Each tajima_d_s_counts entry is one or more observed_alleles:segregating_sites pairs. Here observed_alleles is the number of called alleles at those segregating sites, not the number of diploid individuals. For example, if two windows report tajima_d_s_counts as 8:3,10:12 and 8:2,12:5, combine them as 8:5,10:12,12:5 before recomputing the denominator.

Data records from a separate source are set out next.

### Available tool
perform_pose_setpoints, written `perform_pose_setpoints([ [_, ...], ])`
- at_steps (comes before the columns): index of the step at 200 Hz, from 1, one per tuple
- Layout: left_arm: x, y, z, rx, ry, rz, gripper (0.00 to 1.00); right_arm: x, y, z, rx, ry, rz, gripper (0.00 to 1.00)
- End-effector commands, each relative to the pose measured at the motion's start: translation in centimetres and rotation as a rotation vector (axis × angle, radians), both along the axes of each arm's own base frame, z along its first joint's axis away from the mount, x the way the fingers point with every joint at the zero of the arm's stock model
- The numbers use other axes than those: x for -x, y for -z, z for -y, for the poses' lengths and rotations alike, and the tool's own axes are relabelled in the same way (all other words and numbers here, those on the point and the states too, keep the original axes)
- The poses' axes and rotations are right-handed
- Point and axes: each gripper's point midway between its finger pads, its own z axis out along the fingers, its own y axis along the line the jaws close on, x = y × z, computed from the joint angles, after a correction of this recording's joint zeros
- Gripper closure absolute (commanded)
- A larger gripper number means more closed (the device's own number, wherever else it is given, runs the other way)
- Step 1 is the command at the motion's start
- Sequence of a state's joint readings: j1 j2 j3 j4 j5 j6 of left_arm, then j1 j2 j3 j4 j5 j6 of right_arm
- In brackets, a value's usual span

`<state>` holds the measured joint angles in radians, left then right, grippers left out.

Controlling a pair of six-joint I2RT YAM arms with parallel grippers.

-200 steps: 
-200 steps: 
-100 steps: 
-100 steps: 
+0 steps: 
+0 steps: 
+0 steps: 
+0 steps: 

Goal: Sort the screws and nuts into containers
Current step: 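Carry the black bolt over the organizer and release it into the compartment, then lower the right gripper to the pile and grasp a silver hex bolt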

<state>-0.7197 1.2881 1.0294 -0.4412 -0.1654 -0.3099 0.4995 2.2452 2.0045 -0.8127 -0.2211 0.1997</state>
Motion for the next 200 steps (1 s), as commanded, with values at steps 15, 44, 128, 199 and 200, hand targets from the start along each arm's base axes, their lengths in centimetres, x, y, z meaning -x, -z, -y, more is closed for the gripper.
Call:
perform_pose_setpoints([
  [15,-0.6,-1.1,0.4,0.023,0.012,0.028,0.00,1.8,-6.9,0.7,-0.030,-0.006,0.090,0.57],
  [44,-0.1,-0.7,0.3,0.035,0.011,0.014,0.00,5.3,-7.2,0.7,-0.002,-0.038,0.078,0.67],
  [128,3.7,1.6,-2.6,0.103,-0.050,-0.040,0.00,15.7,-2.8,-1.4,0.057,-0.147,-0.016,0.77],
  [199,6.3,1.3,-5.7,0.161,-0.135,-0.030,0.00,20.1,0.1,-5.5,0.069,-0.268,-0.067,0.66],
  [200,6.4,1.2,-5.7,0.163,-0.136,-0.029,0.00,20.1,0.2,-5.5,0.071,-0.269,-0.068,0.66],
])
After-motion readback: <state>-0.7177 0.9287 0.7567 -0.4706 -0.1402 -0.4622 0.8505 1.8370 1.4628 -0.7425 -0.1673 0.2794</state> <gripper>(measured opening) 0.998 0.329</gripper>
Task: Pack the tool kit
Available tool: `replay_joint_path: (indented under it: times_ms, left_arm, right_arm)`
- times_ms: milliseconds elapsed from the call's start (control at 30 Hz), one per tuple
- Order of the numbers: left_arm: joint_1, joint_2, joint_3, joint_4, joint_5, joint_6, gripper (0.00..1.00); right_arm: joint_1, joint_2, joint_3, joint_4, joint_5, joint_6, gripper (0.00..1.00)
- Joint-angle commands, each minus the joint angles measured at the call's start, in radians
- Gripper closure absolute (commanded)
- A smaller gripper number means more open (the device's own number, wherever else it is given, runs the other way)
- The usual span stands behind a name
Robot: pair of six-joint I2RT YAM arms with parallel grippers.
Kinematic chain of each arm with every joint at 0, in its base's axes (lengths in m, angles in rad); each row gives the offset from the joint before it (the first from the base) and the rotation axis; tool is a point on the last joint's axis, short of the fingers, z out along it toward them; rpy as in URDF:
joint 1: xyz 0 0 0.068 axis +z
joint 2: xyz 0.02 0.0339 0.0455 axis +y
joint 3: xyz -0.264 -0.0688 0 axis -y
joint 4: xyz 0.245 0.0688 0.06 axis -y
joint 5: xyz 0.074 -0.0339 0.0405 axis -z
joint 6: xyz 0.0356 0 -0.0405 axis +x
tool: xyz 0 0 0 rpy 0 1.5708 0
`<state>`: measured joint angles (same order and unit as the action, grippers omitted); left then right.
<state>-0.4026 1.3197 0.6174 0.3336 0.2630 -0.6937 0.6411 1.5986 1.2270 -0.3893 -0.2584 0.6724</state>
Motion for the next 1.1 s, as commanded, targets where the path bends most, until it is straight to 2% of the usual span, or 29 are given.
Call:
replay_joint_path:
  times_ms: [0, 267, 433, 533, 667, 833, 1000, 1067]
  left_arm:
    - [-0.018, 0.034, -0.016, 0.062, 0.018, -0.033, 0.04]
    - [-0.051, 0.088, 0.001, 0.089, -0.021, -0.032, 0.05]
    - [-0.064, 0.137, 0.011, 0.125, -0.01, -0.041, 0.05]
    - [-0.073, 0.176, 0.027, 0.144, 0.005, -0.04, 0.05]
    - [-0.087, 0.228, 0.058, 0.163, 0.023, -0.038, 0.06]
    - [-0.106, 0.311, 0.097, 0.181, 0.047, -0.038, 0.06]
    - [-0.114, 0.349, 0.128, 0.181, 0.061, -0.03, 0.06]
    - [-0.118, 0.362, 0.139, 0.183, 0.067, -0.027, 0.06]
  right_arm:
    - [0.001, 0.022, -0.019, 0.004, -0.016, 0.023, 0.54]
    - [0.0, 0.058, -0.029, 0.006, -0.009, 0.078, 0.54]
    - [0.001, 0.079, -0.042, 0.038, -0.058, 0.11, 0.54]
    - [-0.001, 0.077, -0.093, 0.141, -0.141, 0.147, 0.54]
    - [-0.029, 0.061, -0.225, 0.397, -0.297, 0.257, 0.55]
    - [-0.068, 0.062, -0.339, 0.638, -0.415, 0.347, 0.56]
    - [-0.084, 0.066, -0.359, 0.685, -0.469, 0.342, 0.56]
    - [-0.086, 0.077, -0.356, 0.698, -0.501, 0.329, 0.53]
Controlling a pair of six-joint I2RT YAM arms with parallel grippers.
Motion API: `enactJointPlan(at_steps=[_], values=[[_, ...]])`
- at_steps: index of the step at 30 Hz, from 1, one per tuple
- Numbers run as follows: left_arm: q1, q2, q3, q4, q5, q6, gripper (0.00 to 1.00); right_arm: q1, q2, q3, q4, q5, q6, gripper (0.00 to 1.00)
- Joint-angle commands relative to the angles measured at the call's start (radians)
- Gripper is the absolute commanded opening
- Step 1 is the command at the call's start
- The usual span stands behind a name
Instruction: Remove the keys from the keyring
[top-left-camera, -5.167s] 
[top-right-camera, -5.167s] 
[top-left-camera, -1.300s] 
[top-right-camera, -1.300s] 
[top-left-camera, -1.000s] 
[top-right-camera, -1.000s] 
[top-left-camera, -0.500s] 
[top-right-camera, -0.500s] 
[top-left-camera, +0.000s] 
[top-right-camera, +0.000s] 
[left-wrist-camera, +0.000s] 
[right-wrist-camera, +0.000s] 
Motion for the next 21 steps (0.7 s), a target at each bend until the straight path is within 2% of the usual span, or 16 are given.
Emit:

This R helper mirrors the denominator calculation used by pixy. Pass aggregate_tajima_d() a data frame containing the windows to combine:

parse_tajima_d_s_counts <- function(value) {
  if (length(value) == 0 || is.na(value)) {
    return(setNames(numeric(), character()))
  }

  value <- as.character(value)
  if (value == "" || value == "NA") {
    return(setNames(numeric(), character()))
  }

  counts <- setNames(numeric(), character())
  for (item in strsplit(value, ",", fixed = TRUE)[[1]]) {
    pair <- strsplit(item, ":", fixed = TRUE)[[1]]
    n <- pair[1]
    old <- counts[n]
    if (is.na(old)) {
      old <- 0
    }
    counts[n] <- old + as.numeric(pair[2])
  }
  counts
}

combine_tajima_d_s_counts <- function(values) {
  total <- setNames(numeric(), character())
  for (value in values) {
    counts <- parse_tajima_d_s_counts(value)
    for (n in names(counts)) {
      old <- total[n]
      if (is.na(old)) {
        old <- 0
      }
      total[n] <- old + counts[n]
    }
  }
  total
}

calc_tajima_d_stdev <- function(s_counts) {
  stdev <- 0
  for (n_name in names(s_counts)) {
    n <- as.integer(n_name)
    s <- as.numeric(s_counts[n_name])
    if (is.na(n) || n < 2 || s <= 0) {
      next
    }

    i <- seq_len(n - 1)
    a1 <- sum(1 / i)
    a2 <- sum(1 / (i^2))
    b1 <- (n + 1) / (3 * (n - 1))
    b2 <- 2 * (n^2 + n + 3) / (9 * n * (n - 1))
    c1 <- b1 - (1 / a1)
    c2 <- b2 - ((n + 2) / (a1 * n)) + (a2 / (a1^2))
    e1 <- c1 / a1
    e2 <- c2 / (a1^2 + a2)

    stdev <- stdev + sqrt((e1 * s) + (e2 * s * (s - 1)))
  }
  stdev
}

aggregate_tajima_d <- function(rows) {
  raw_pi <- sum(rows$raw_pi, na.rm = TRUE)
  raw_watterson_theta <- sum(rows$raw_watterson_theta, na.rm = TRUE)
  s_counts <- combine_tajima_d_s_counts(rows$tajima_d_s_counts)
  tajima_d_stdev <- calc_tajima_d_stdev(s_counts)
  tajima_d <- if (tajima_d_stdev <= 0) {
    NA_real_
  } else {
    (raw_pi - raw_watterson_theta) / tajima_d_stdev
  }

  data.frame(
    tajima_d = tajima_d,
    no_sites = sum(rows$no_sites, na.rm = TRUE),
    raw_pi = raw_pi,
    raw_watterson_theta = raw_watterson_theta,
    tajima_d_stdev = tajima_d_stdev
  )
}

The final calculation is:

(sum(raw_pi) - sum(raw_watterson_theta)) / recomputed_tajima_d_stdev

If recomputed_tajima_d_stdev is zero, the aggregated Tajima's D is undefined and should be reported as NA. Sum no_sites across windows for the aggregated site count. The important detail is that tajima_d_stdev itself is not summable; tajima_d_s_counts is the summable denominator component.

When pixy internally chunks a large requested window, it uses the same segregating-site counts by observed allele count to recompute tajima_d_stdev for the requested output window.